El 27 de septiembre de 2005, antes de enterrar a Polea Blicstein, una anciana judía, su familia la veló en su propia casa y dejó una vela encendida toda la noche para simbolizar la presencia de Dios. Luego, siete mujeres kadishas, quienes en la tradición del judaísmo se encargan de los preparativos fúnebres, consiguieron el ataúd y lo llevaron a este viejo cementerio del barrio Inglés. Allí le quitaron su vestido y sus joyas; bañaron el cuerpo y lo envolvieron en un gigantesco pañolón con la estrella de David, que significa envolverlo en la palabra de Dios.
Los judíos comenzaron a llegar a Colombia después de la Primera Guerra Mundial. Procedentes de Rumania, Rusia, Polonia, Lituania, Austria y el norte de África, buscaban ganarse la vida y huir de los tristes recuerdos que les traían las tierras donde crecieron. Según cuenta Azriel Bibliowicz en su novela El rumor del Astracán, las primeras colonias que llegaron a Colombia le habían escuchado decir a un judío que había visitado Bogotá: “Latinoamérica es el lugar donde se prospera”. Así que muchos llegaron llenos de ilusiones y se dedicaron al comercio. Pusieron almacenes de textiles e impusieron prácticas novedosas: vendían la mercancía a crédito y ofrecían productos de casa en casa. Si en el almacén se vendía a tres pesos, a plazos se vendía a 10. Los clientes pagaban veinte centavos por semana y tenían la oportunidad de pagar toda la deuda al terminar el año. Para 1950 ya había comunidades organizadas con cementerio, club y colegio propio.
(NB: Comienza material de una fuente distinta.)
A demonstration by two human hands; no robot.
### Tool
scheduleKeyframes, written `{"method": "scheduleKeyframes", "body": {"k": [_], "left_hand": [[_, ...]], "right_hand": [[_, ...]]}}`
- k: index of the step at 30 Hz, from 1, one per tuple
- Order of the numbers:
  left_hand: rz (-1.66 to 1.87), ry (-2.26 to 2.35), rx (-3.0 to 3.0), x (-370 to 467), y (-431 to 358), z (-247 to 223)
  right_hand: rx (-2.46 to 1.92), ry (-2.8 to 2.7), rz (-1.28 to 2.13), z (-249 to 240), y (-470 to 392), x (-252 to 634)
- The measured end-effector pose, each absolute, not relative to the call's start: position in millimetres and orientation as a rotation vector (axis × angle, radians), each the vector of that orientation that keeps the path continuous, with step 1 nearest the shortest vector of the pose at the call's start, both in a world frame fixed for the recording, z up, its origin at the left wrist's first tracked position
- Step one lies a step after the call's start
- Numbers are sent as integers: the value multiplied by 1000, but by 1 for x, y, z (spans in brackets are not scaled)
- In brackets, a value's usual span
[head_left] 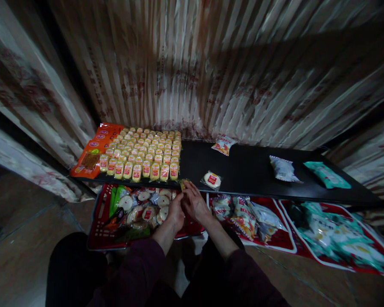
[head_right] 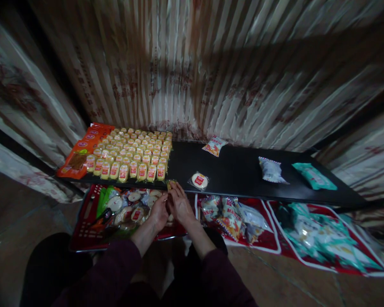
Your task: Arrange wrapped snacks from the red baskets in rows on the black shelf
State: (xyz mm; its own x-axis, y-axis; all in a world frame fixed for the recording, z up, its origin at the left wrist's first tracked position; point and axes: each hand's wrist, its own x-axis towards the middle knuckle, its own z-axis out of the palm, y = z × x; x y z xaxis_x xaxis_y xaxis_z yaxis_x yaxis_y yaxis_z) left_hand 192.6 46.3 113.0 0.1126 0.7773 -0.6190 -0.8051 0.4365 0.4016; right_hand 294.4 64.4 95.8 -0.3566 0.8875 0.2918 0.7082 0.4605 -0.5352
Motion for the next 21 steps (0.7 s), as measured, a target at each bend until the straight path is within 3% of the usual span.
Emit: {"method": "scheduleKeyframes", "body": {"k": [6,12,16,21], "left_hand": [[1151,952,-59,175,31,99],[1171,1086,-81,153,13,74],[1163,1243,-10,134,4,62],[1205,1270,41,118,2,61]], "right_hand": [[-1254,-1801,676,82,27,266],[-1301,-895,1263,61,8,229],[-1093,-392,1605,52,7,215],[-955,-172,1738,55,7,207]]}}
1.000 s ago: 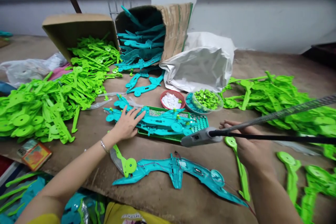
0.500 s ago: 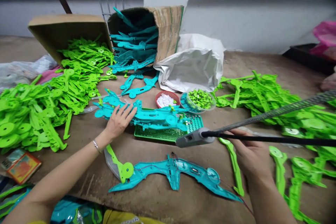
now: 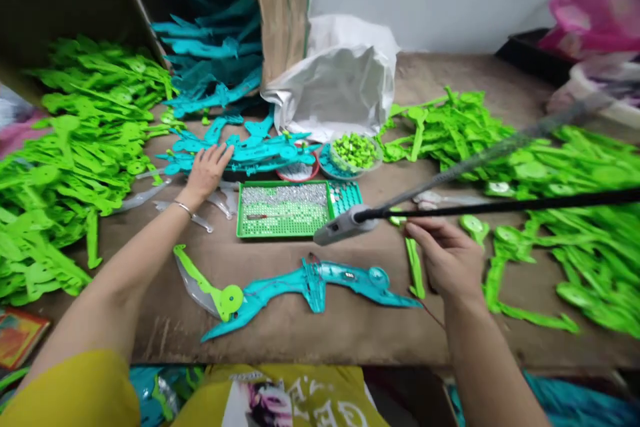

Hoy quedan unas 5.000 familias de judíos en Colombia. La mayoría se concentra en Bogotá. Luego en Cali, Medellín, Barranquilla y San Andrés. Se agrupan en comunidades: la sefardita, conformada por inmigrantes turcos, portugueses, españoles, egipcios y sirios, y la Askenazí, que proviene de Europa Oriental, construyó el cementerio y actualmente dirige el Centro Israelí.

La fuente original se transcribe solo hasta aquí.